POLA PELAYANAN BIMBINGAN DAN
KONSELING DI SEKOLAH
A.    Model-model Bimbingan dan Konseling dan Pola Dasar Bimbingan
Pelayanan Bimbingan dan konseling di lembaga pendidikan formal diselenggarakan dalam rangka suatu program bimbingan yaitu suatu rangkaian kegiatan bimbingan yang terencana, terorganisir dan terkoordinasi selama periode waktu tertentu. 
Model-model bimbingan dan konseling dan pola dasar bimbingan bermula dari gerakan bimbingan dan konseling di Amerika yang telah dikembangkan para pemikir. Istilah model menurut Shertzer dan Srone (1981) yaitu suatu konseptualisasi yang luas, bersifat teoritis namun belum memenuhi semua persyaratan bagi suatu teori ilmiah.
1.      Frank Parsons yang menciptakan istilah Vocational Guidance yang menekankan ragam jabatan bimbingan dengan menganalisis terhadap bidang pekerjaan, serta memaduka keduanya dengan berpikir rasional dan mengutamakan komponen bimbingan pengumpulan data serta wawancara konseling.

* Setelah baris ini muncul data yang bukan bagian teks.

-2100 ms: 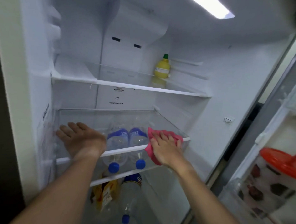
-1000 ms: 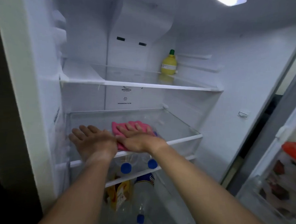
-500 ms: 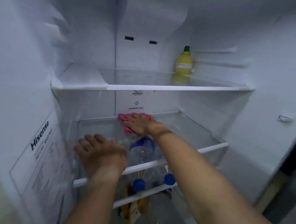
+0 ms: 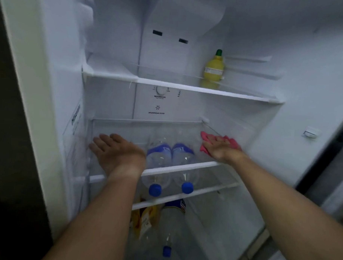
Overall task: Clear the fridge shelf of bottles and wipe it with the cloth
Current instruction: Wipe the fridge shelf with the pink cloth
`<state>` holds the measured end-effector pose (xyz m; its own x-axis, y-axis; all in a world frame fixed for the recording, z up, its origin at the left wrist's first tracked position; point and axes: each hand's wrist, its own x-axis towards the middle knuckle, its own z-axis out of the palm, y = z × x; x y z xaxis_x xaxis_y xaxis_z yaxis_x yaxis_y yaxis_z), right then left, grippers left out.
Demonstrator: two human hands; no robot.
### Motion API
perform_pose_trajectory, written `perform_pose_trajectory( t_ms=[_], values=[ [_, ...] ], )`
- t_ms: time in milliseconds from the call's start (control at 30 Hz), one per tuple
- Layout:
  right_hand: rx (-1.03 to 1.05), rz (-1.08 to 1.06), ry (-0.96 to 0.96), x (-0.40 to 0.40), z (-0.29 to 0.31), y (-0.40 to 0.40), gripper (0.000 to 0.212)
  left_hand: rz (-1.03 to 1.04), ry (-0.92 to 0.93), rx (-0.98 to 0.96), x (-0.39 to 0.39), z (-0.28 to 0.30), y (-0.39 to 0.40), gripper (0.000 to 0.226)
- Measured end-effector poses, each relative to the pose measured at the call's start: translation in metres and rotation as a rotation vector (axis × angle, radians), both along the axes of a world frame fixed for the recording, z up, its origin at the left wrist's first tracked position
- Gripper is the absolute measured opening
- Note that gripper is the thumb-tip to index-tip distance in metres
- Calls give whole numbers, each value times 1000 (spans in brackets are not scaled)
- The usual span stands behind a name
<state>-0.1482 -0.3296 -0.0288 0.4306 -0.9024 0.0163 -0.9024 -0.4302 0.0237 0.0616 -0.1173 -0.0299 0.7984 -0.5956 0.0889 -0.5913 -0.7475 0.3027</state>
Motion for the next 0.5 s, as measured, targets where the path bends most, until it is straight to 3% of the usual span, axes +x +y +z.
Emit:
perform_pose_trajectory(
  t_ms=[133, 267, 500],
  values=[
    [48, 49, -68, -14, -11, 43, 83, 10, 17, -111, -4, -3, 3, 59],
    [80, 71, -143, 11, -12, 96, 64, -12, 10, -206, -11, 2, 17, 52],
    [96, 285, -167, 77, -2, 165, 57, -61, 61, -188, -21, 10, 52, 43]
  ],
)
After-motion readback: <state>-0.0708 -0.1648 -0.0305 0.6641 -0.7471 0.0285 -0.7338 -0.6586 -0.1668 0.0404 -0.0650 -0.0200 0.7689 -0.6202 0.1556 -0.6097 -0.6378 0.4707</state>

2.      William M. Proctor, (1925) yang mengembangkan model bimbingan mengenalkan dua fungsi yaitu fungsi penyaluran dan dungsi penyesuaian menyangkut bantuan yang diberikan kepada siswa dalam memilih program studi, aktivitas ekstra-kulikuler, bentuk rekreasi, jalur persiapan memegang sesuai dengan kemampuan, bakat, minat dan cita-cita siswa.
3.      John M. Brewer, (1932) yang mengembangkan ragam bimbingan seperti bimbingan belajar, bimbingan rekreasi, bimbingan kesehatan, bimbingan moral dan bimbingan  perkembangan. Model ini tidak hanya mengenai bimbingan jabatan saja.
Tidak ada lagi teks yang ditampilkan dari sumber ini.